**TASK DESCRIPTION**
Retype the data exactly. Spelling and punctuation stay as they are.

**SUPPLIED DATA**
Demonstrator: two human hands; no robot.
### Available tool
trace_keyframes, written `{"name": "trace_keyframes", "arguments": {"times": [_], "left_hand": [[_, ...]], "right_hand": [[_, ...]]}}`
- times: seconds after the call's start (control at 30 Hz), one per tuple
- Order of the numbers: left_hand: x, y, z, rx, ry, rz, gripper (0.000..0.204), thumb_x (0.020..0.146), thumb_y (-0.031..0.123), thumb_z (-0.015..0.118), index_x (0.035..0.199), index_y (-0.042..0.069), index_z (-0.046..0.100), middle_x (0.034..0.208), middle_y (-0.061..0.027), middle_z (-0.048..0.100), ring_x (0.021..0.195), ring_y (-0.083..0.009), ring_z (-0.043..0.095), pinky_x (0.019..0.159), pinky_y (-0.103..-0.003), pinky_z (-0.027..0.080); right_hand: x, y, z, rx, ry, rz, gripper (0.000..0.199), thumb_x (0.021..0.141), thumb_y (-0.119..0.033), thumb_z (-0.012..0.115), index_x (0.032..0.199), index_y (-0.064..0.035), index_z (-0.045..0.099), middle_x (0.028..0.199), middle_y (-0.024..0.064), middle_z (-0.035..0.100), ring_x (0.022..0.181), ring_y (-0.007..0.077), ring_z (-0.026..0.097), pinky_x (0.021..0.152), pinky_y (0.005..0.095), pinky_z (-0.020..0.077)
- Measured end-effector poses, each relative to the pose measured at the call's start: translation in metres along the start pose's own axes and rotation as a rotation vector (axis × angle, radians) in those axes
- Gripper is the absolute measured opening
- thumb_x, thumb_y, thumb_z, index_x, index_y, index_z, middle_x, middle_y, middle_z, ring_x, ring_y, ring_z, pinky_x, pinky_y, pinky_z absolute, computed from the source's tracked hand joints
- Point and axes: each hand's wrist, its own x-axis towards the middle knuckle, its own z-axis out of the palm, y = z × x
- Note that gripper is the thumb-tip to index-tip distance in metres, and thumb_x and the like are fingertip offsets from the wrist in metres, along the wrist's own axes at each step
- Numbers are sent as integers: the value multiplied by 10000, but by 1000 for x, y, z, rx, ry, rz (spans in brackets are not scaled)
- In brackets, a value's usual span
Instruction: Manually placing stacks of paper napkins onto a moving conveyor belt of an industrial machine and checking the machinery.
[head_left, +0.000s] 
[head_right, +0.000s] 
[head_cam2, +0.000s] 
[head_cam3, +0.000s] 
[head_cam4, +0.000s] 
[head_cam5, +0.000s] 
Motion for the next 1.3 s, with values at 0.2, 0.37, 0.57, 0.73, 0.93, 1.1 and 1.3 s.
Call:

**EXERCISE SOLUTION**
Demonstrator: two human hands; no robot.
### Available tool
trace_keyframes, written `{"name": "trace_keyframes", "arguments": {"times": [_], "left_hand": [[_, ...]], "right_hand": [[_, ...]]}}`
- times: seconds after the call's start (control at 30 Hz), one per tuple
- Order of the numbers: left_hand: x, y, z, rx, ry, rz, gripper (0.000..0.204), thumb_x (0.020..0.146), thumb_y (-0.031..0.123), thumb_z (-0.015..0.118), index_x (0.035..0.199), index_y (-0.042..0.069), index_z (-0.046..0.100), middle_x (0.034..0.208), middle_y (-0.061..0.027), middle_z (-0.048..0.100), ring_x (0.021..0.195), ring_y (-0.083..0.009), ring_z (-0.043..0.095), pinky_x (0.019..0.159), pinky_y (-0.103..-0.003), pinky_z (-0.027..0.080); right_hand: x, y, z, rx, ry, rz, gripper (0.000..0.199), thumb_x (0.021..0.141), thumb_y (-0.119..0.033), thumb_z (-0.012..0.115), index_x (0.032..0.199), index_y (-0.064..0.035), index_z (-0.045..0.099), middle_x (0.028..0.199), middle_y (-0.024..0.064), middle_z (-0.035..0.100), ring_x (0.022..0.181), ring_y (-0.007..0.077), ring_z (-0.026..0.097), pinky_x (0.021..0.152), pinky_y (0.005..0.095), pinky_z (-0.020..0.077)
- Measured end-effector poses, each relative to the pose measured at the call's start: translation in metres along the start pose's own axes and rotation as a rotation vector (axis × angle, radians) in those axes
- Gripper is the absolute measured opening
- thumb_x, thumb_y, thumb_z, index_x, index_y, index_z, middle_x, middle_y, middle_z, ring_x, ring_y, ring_z, pinky_x, pinky_y, pinky_z absolute, computed from the source's tracked hand joints
- Point and axes: each hand's wrist, its own x-axis towards the middle knuckle, its own z-axis out of the palm, y = z × x
- Note that gripper is the thumb-tip to index-tip distance in metres, and thumb_x and the like are fingertip offsets from the wrist in metres, along the wrist's own axes at each step
- Numbers are sent as integers: the value multiplied by 10000, but by 1000 for x, y, z, rx, ry, rz (spans in brackets are not scaled)
- In brackets, a value's usual span
Instruction: Manually placing stacks of paper napkins onto a moving conveyor belt of an industrial machine and checking the machinery.
[head_left, +0.000s] 
[head_right, +0.000s] 
[head_cam2, +0.000s] 
[head_cam3, +0.000s] 
[head_cam4, +0.000s] 
[head_cam5, +0.000s] 
Motion for the next 1.3 s, with values at 0.2, 0.37, 0.57, 0.73, 0.93, 1.1 and 1.3 s.
Call:

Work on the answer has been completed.